### About this task
Below are several entries. Transcribe exactly those lines that fall from the one with "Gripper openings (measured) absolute" through the one with "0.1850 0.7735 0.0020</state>", end lines included.

+++ Data

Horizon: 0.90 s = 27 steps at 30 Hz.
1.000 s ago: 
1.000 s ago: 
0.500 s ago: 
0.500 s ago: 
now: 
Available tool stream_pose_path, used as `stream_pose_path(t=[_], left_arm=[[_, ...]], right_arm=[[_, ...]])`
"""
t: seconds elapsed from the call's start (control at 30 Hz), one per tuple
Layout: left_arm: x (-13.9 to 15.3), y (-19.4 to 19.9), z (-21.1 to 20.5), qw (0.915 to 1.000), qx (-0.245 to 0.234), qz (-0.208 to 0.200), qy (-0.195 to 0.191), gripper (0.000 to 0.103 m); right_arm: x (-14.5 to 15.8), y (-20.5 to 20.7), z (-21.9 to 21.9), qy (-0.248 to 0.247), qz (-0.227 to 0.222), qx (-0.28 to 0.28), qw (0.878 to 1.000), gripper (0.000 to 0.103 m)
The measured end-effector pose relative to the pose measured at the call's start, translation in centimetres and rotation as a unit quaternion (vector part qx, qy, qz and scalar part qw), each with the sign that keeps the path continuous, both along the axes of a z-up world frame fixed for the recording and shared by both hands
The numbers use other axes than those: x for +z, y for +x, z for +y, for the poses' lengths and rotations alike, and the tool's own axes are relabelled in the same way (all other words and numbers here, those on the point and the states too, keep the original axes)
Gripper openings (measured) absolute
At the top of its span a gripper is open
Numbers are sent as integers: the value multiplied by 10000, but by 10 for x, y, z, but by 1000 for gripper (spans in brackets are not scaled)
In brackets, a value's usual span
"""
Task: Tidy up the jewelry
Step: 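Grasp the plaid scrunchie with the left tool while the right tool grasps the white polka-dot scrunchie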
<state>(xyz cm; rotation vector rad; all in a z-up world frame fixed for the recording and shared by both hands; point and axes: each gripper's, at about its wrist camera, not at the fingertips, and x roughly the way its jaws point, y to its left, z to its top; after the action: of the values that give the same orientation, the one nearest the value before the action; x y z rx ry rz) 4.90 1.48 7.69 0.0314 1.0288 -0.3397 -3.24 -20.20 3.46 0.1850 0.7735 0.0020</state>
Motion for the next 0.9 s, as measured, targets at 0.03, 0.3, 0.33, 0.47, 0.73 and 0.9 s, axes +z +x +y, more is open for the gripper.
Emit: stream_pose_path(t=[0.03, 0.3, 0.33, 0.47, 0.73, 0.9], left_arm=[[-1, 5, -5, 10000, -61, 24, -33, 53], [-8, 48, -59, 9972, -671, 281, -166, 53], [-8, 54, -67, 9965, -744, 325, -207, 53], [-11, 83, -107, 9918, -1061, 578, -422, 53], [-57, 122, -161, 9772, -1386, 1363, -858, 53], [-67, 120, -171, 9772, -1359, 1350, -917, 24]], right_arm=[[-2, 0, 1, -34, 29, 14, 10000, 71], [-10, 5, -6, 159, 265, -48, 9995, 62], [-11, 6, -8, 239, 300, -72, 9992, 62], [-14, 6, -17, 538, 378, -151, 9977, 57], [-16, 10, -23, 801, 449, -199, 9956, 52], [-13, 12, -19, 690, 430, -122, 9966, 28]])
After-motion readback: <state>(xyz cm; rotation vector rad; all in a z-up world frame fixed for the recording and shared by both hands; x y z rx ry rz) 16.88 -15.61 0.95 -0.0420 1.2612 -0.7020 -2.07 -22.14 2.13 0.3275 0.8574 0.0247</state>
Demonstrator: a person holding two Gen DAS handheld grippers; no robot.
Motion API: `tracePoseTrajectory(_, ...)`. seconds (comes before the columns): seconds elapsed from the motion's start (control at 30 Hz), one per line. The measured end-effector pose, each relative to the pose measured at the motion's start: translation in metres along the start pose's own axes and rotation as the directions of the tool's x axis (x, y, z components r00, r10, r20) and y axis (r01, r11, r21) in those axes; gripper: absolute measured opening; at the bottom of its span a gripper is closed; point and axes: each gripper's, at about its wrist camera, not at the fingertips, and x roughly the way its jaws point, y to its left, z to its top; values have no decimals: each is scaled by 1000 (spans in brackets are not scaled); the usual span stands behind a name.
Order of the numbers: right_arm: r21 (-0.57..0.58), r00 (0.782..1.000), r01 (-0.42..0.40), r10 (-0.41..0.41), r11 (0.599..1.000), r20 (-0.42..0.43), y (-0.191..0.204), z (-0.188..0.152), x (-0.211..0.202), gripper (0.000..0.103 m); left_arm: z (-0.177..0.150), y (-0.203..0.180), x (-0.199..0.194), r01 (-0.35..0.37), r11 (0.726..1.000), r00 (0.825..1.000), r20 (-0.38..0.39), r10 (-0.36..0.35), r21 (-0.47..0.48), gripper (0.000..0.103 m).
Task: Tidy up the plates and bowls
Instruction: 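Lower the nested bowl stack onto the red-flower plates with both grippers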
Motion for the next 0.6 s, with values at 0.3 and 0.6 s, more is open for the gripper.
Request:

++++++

### Solution below
Gripper openings (measured) absolute
At the top of its span a gripper is open
Numbers are sent as integers: the value multiplied by 10000, but by 10 for x, y, z, but by 1000 for gripper (spans in brackets are not scaled)
In brackets, a value's usual span
"""
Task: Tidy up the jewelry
Step: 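Grasp the plaid scrunchie with the left tool while the right tool grasps the white polka-dot scrunchie
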<state>(xyz cm; rotation vector rad; all in a z-up world frame fixed for the recording and shared by both hands; point and axes: each gripper's, at about its wrist camera, not at the fingertips, and x roughly the way its jaws point, y to its left, z to its top; after the action: of the values that give the same orientation, the one nearest the value before the action; x y z rx ry rz) 4.90 1.48 7.69 0.0314 1.0288 -0.3397 -3.24 -20.20 3.46 0.1850 0.7735 0.0020</state>

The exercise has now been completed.